Of the records that follow, copy only the lines from the line containing "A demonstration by" to the line containing "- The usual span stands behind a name", both included, exactly as written.

__Source data__:
========================================
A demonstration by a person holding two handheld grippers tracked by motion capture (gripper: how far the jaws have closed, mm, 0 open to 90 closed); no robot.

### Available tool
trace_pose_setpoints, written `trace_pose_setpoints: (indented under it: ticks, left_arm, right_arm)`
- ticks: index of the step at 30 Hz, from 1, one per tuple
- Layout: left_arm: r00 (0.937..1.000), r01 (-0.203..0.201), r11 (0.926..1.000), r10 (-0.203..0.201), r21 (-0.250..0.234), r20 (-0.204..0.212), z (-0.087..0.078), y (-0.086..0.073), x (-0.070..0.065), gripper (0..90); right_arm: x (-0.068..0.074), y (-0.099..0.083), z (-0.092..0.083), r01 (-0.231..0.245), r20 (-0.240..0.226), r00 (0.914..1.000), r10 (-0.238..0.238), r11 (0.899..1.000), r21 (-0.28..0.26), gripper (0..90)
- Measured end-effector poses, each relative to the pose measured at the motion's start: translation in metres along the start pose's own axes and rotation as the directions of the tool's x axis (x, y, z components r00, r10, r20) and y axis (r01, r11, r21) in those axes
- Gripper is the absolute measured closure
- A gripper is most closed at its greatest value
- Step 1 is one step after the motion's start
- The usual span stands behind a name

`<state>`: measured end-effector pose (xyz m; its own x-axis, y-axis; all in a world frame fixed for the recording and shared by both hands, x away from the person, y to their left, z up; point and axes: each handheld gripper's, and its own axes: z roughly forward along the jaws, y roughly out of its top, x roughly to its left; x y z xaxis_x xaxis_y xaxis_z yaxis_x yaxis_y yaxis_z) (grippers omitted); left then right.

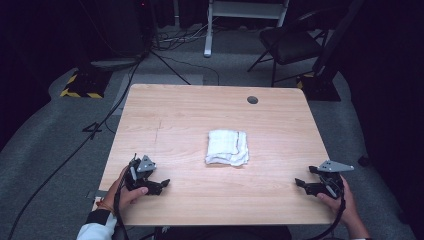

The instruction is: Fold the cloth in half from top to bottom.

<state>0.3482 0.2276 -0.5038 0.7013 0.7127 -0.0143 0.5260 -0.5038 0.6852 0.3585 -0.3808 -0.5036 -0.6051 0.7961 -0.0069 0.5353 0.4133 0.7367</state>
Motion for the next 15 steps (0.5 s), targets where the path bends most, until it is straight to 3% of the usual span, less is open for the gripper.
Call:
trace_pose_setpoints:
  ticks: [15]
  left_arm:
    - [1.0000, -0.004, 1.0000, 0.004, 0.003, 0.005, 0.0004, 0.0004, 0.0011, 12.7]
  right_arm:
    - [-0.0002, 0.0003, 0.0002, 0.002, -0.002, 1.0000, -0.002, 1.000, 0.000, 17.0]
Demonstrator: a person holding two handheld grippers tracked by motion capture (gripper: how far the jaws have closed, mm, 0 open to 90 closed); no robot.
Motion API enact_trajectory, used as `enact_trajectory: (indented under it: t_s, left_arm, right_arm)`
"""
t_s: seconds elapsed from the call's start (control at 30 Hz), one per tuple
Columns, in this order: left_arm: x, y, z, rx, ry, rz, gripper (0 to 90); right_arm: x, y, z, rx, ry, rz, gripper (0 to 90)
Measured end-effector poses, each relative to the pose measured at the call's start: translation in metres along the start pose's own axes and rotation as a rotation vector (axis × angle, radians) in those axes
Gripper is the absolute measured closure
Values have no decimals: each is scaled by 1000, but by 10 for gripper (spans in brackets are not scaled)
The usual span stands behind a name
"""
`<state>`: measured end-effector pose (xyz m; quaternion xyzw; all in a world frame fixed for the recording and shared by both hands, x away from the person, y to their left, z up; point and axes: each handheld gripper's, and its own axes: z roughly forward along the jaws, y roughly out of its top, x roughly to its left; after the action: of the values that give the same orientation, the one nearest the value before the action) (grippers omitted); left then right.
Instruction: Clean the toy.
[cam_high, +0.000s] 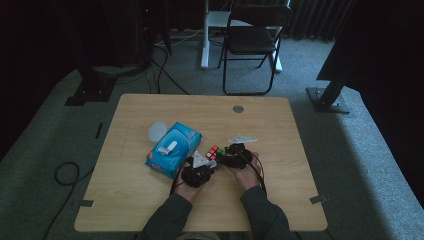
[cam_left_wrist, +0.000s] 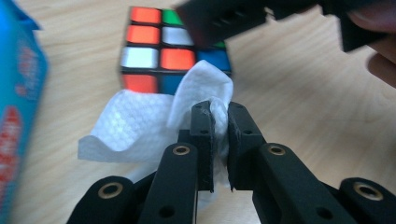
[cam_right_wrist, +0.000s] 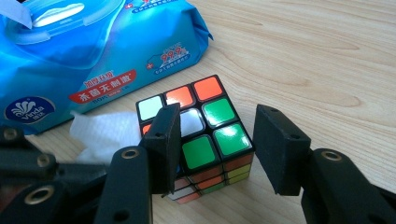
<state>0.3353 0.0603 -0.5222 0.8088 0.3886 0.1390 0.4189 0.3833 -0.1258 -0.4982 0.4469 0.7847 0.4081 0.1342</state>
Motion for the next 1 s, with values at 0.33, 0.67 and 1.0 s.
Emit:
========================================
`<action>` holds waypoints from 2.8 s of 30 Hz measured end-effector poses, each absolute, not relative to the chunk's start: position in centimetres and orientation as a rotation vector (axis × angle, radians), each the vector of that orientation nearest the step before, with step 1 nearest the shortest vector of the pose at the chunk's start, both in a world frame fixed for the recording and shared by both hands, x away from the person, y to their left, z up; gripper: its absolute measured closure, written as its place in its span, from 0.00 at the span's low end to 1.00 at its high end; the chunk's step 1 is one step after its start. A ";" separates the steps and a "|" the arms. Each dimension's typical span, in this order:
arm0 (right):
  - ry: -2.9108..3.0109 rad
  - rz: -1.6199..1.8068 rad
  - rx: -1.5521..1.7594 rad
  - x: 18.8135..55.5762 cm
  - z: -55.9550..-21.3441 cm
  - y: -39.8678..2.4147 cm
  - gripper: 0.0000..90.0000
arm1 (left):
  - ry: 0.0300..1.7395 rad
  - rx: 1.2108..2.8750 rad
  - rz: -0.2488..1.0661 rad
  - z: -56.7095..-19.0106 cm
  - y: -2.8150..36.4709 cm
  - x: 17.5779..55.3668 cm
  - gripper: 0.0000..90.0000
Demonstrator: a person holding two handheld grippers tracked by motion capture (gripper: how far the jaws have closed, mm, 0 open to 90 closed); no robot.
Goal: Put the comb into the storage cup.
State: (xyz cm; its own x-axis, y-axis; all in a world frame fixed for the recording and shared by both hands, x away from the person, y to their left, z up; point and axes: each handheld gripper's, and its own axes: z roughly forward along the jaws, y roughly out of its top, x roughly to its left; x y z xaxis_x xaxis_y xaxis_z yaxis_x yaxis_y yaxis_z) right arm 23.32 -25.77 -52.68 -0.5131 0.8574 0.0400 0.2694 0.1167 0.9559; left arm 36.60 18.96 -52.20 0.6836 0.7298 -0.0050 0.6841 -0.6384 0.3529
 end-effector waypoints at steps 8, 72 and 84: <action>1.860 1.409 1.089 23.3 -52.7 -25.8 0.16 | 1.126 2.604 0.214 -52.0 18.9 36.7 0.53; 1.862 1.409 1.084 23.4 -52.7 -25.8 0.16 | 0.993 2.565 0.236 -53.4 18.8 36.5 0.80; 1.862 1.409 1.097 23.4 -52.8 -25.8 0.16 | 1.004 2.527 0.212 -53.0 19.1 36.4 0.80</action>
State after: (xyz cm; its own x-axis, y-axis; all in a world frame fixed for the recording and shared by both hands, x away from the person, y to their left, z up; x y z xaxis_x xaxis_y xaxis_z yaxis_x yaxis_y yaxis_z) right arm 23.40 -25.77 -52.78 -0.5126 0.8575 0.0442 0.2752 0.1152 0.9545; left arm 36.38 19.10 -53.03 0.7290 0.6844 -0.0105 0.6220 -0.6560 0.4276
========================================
__SOLUTION FOR THIS EXERCISE__:
A demonstration by a person holding two handheld grippers tracked by motion capture (gripper: how far the jaws have closed, mm, 0 open to 90 closed); no robot.

### Available tool
trace_pose_setpoints, written `trace_pose_setpoints: (indented under it: ticks, left_arm, right_arm)`
- ticks: index of the step at 30 Hz, from 1, one per tuple
- Layout: left_arm: r00 (0.937..1.000), r01 (-0.203..0.201), r11 (0.926..1.000), r10 (-0.203..0.201), r21 (-0.250..0.234), r20 (-0.204..0.212), z (-0.087..0.078), y (-0.086..0.073), x (-0.070..0.065), gripper (0..90); right_arm: x (-0.068..0.074), y (-0.099..0.083), z (-0.092..0.083), r01 (-0.231..0.245), r20 (-0.240..0.226), r00 (0.914..1.000), r10 (-0.238..0.238), r11 (0.899..1.000), r21 (-0.28..0.26), gripper (0..90)
- Measured end-effector poses, each relative to the pose measured at the motion's start: translation in metres along the start pose's own axes and rotation as the directions of the tool's x axis (x, y, z components r00, r10, r20) and y axis (r01, r11, r21) in those axes
- Gripper is the absolute measured closure
- A gripper is most closed at its greatest value
- Step 1 is one step after the motion's start
- The usual span stands behind a name

The exercise is done, with nothing more to add.